All systems in the payment processing environment must be protected with the use of a unique username and password. Unique user accounts indicate that every account used is associated with an individual user and or process with no use of generic group accounts used by more than one user or process.

All default accounts provided with operating systems, databases and or devices should be either removed, disabled or renamed as possible. All accounts should meet the PCI-DSS password requirements.

The PCI standard requires that passwords meet the following requirements:

Password Requirements

  • Passwords must be at least 7 characters and a maximum of 15
  • Passwords must include both numeric and alphabetic characters o Passwords must be changed at least every 90 days
  • New passwords cannot be the same as the last 4 passwords o User accounts within the card data environment will also be subject to the following requirements
  • If an incorrect password is provided 6 times the account should be locked out o Account lock out duration should be at least 30 min. (or until an administrator resets it)
  • Sessions idle for more than 15 minutes should require re-entry of username and password to reactivate the session

Accounts within the card data environment are also subject to the following requirements

  • Incorrect Password Lockout
    • Accounts will be locked out after 5 failed attempts to log into the system
  • Lock-Out Duration
    • Following invalid logon attempts accounts will be locked out of the system for 30 minutes or until a System Administrator unlocks the account
  • Idle Time Lockout Duration
    • Remote desktop sessions will terminate after one hour of inactivity
    • Disconnected remote desktop session will expire one hour after disconnection.

Remote Access

Purpose

This policy is designed as a supplement to System policies, procedures and guidelines for the purpose of addressing PCI DSS SAQ C merchant requirements.
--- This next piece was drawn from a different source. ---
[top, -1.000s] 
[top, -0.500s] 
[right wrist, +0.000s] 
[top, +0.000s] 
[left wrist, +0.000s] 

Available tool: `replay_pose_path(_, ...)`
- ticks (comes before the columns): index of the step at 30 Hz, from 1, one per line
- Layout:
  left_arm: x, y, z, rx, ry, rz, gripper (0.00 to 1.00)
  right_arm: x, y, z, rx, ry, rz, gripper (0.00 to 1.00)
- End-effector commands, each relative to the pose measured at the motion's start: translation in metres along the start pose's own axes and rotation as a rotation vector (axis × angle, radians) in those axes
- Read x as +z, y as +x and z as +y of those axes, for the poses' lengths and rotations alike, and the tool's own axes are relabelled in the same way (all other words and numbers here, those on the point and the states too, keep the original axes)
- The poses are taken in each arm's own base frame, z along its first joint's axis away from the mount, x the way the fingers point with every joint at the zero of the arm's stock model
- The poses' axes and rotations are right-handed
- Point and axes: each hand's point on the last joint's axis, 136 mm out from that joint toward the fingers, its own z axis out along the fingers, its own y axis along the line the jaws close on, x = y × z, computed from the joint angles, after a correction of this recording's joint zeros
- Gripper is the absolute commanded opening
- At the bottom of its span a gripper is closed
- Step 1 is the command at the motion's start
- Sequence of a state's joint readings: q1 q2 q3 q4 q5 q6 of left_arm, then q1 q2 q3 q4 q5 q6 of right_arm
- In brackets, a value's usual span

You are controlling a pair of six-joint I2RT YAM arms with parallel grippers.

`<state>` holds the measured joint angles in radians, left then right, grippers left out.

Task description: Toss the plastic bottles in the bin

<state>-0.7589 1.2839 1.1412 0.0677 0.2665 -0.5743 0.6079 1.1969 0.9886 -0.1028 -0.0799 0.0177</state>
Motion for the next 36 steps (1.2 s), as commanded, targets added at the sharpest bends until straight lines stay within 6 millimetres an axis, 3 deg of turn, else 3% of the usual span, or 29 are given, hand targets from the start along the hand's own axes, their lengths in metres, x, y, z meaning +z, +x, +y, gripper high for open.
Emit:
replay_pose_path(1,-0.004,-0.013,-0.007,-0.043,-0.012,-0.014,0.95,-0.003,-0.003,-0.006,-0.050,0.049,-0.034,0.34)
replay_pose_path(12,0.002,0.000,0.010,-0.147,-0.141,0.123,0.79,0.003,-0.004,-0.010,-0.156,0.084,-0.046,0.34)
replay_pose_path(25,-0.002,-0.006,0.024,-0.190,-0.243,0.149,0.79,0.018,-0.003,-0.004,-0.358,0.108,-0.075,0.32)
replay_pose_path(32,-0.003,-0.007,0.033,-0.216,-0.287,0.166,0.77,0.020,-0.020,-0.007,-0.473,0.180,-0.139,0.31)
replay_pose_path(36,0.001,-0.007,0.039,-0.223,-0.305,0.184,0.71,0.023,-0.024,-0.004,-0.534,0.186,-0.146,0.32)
This policy applies to all Minnesota State Community and Technical College systems that store, process, or transmit cardholder data and users with access to cardholder data.

Policy

All employees, administrators or vendors granted remote access to the card data environment must be configured with two-factor authentication. Third party accounts will only be active while access is required for the service rendered, and will be system audited while connected. Third party remote access should be disabled immediately following use.